START Material provided

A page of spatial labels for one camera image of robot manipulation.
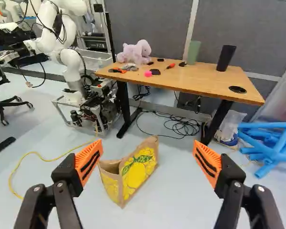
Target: blue foam structure
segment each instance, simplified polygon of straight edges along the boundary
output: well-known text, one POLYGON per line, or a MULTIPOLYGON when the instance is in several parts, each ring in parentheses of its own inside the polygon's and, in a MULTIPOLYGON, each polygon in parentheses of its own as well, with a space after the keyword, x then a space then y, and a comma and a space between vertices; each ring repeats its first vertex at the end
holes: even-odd
POLYGON ((238 137, 253 146, 240 148, 240 152, 248 154, 250 160, 264 163, 255 172, 257 178, 264 177, 278 163, 286 162, 286 123, 241 123, 238 137))

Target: chair wheel
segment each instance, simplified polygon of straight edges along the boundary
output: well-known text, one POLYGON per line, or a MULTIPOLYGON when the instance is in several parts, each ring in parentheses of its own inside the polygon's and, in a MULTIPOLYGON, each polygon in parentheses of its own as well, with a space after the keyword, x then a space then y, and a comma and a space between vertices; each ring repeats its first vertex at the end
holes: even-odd
POLYGON ((5 126, 9 125, 9 122, 6 121, 6 120, 1 120, 1 123, 2 123, 3 125, 5 125, 5 126))
POLYGON ((34 107, 33 104, 31 104, 31 103, 28 103, 27 106, 28 106, 28 108, 30 108, 30 109, 32 109, 32 108, 34 107))
POLYGON ((21 99, 20 97, 18 97, 18 96, 15 98, 15 100, 16 100, 17 102, 22 102, 22 99, 21 99))

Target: pink ball
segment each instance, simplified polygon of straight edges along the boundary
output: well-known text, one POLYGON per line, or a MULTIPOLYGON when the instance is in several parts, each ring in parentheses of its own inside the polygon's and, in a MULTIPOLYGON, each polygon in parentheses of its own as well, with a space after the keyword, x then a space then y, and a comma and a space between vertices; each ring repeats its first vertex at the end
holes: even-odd
POLYGON ((145 75, 146 77, 151 77, 153 74, 152 74, 151 71, 146 71, 146 72, 144 72, 144 75, 145 75))

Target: desk grommet hole
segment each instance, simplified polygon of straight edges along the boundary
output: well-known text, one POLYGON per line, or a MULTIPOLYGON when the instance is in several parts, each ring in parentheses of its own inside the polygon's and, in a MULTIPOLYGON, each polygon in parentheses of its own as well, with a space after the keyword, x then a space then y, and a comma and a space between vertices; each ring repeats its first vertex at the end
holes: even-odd
POLYGON ((239 93, 239 94, 247 93, 247 90, 245 88, 242 88, 242 87, 239 87, 239 86, 230 86, 229 89, 232 92, 239 93))

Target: wooden desk
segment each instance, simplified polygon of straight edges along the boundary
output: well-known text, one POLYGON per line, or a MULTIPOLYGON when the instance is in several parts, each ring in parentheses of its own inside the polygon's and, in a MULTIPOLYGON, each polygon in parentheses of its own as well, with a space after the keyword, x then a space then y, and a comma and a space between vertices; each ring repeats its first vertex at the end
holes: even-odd
POLYGON ((153 65, 142 65, 137 72, 109 73, 115 67, 123 67, 124 63, 113 63, 98 72, 97 76, 111 78, 118 81, 132 82, 153 87, 166 88, 206 97, 226 99, 234 102, 263 105, 264 99, 251 83, 245 72, 240 67, 229 66, 227 71, 216 71, 216 64, 198 62, 195 65, 180 67, 180 60, 165 59, 158 62, 153 58, 153 65), (165 68, 171 63, 176 66, 172 69, 165 68), (145 77, 144 72, 149 69, 159 69, 161 75, 145 77), (230 86, 240 86, 247 90, 245 94, 232 92, 230 86))
POLYGON ((209 129, 205 131, 205 135, 202 138, 202 143, 205 145, 212 140, 233 102, 259 106, 265 103, 260 93, 240 67, 229 66, 227 71, 219 72, 216 70, 216 64, 212 63, 197 62, 195 65, 180 67, 178 65, 182 62, 180 60, 165 59, 164 62, 158 62, 156 58, 153 58, 153 62, 154 64, 152 65, 140 66, 137 72, 110 73, 108 72, 109 69, 121 68, 125 65, 124 63, 113 63, 95 73, 99 77, 118 81, 119 90, 117 97, 122 101, 122 112, 125 120, 124 126, 117 135, 119 138, 123 136, 132 121, 141 112, 141 109, 138 109, 130 116, 126 82, 222 99, 209 129), (175 63, 176 66, 172 69, 166 69, 172 63, 175 63), (159 69, 161 75, 145 77, 144 72, 150 69, 159 69), (242 87, 246 90, 246 93, 235 93, 229 89, 230 86, 242 87))

END Material provided

The listing above must be repeated exactly, apart from the pictures.

■ **Written response**:
A page of spatial labels for one camera image of robot manipulation.
Target: blue foam structure
segment each instance, simplified polygon of straight edges along the boundary
output: well-known text, one POLYGON per line, or a MULTIPOLYGON when the instance is in several parts, each ring in parentheses of its own inside the polygon's and, in a MULTIPOLYGON, each polygon in parentheses of its own as well, with a space after the keyword, x then a space then y, and a comma and a space between vertices; each ring repeats its first vertex at the end
holes: even-odd
POLYGON ((238 137, 253 146, 240 148, 240 152, 248 154, 250 160, 264 163, 255 172, 257 178, 264 177, 278 163, 286 162, 286 123, 241 123, 238 137))

Target: chair wheel
segment each instance, simplified polygon of straight edges along the boundary
output: well-known text, one POLYGON per line, or a MULTIPOLYGON when the instance is in several parts, each ring in parentheses of its own inside the polygon's and, in a MULTIPOLYGON, each polygon in parentheses of its own as well, with a space after the keyword, x then a space then y, and a comma and a space between vertices; each ring repeats its first vertex at the end
holes: even-odd
POLYGON ((5 126, 9 125, 9 122, 6 121, 6 120, 1 120, 1 123, 2 123, 3 125, 5 125, 5 126))
POLYGON ((34 107, 33 104, 31 104, 31 103, 28 103, 27 106, 28 106, 28 108, 30 108, 30 109, 32 109, 32 108, 34 107))
POLYGON ((21 99, 20 97, 18 97, 18 96, 15 98, 15 100, 16 100, 17 102, 22 102, 22 99, 21 99))

Target: pink ball
segment each instance, simplified polygon of straight edges along the boundary
output: well-known text, one POLYGON per line, or a MULTIPOLYGON when the instance is in several parts, each ring in parentheses of its own inside the polygon's and, in a MULTIPOLYGON, each polygon in parentheses of its own as well, with a space after the keyword, x then a space then y, and a comma and a space between vertices; each ring repeats its first vertex at the end
holes: even-odd
POLYGON ((145 75, 146 77, 151 77, 153 74, 152 74, 151 71, 146 71, 146 72, 144 72, 144 75, 145 75))

Target: desk grommet hole
segment each instance, simplified polygon of straight edges along the boundary
output: well-known text, one POLYGON per line, or a MULTIPOLYGON when the instance is in several parts, each ring in parentheses of its own inside the polygon's and, in a MULTIPOLYGON, each polygon in parentheses of its own as well, with a space after the keyword, x then a space then y, and a comma and a space between vertices; each ring repeats its first vertex at the end
holes: even-odd
POLYGON ((239 93, 239 94, 247 93, 247 90, 245 88, 242 88, 242 87, 239 87, 239 86, 230 86, 229 89, 232 92, 239 93))

Target: wooden desk
segment each instance, simplified polygon of straight edges along the boundary
output: well-known text, one POLYGON per line, or a MULTIPOLYGON when the instance is in several parts, each ring in parentheses of its own inside the polygon's and, in a MULTIPOLYGON, each polygon in parentheses of its own as well, with a space after the keyword, x then a space then y, and a comma and a space between vertices; each ring repeats its first vertex at the end
holes: even-odd
POLYGON ((153 65, 142 65, 137 72, 109 73, 115 67, 123 67, 124 63, 113 63, 98 72, 97 76, 111 78, 118 81, 132 82, 153 87, 166 88, 206 97, 226 99, 234 102, 263 105, 264 99, 251 83, 245 72, 240 67, 229 66, 227 71, 216 71, 216 64, 198 62, 195 65, 180 67, 180 60, 165 59, 158 62, 153 58, 153 65), (165 68, 171 63, 176 66, 172 69, 165 68), (145 77, 144 72, 149 69, 159 69, 161 75, 145 77), (230 86, 240 86, 247 90, 245 94, 232 92, 230 86))
POLYGON ((209 129, 205 131, 205 135, 202 138, 202 143, 205 145, 212 140, 233 102, 259 106, 265 103, 260 93, 240 67, 229 66, 227 71, 219 72, 216 70, 216 64, 212 63, 197 62, 195 65, 180 67, 178 65, 182 62, 180 60, 165 59, 164 62, 158 62, 156 58, 153 58, 153 62, 154 64, 152 65, 140 66, 137 72, 110 73, 108 72, 109 69, 121 68, 125 65, 124 63, 113 63, 95 73, 99 77, 118 81, 119 90, 117 97, 122 101, 122 112, 125 120, 124 126, 117 135, 119 138, 123 136, 132 121, 141 112, 141 109, 138 109, 130 116, 126 82, 222 99, 209 129), (175 63, 176 66, 172 69, 166 69, 172 63, 175 63), (159 69, 161 75, 145 77, 144 72, 150 69, 159 69), (242 87, 246 90, 246 93, 235 93, 229 89, 230 86, 242 87))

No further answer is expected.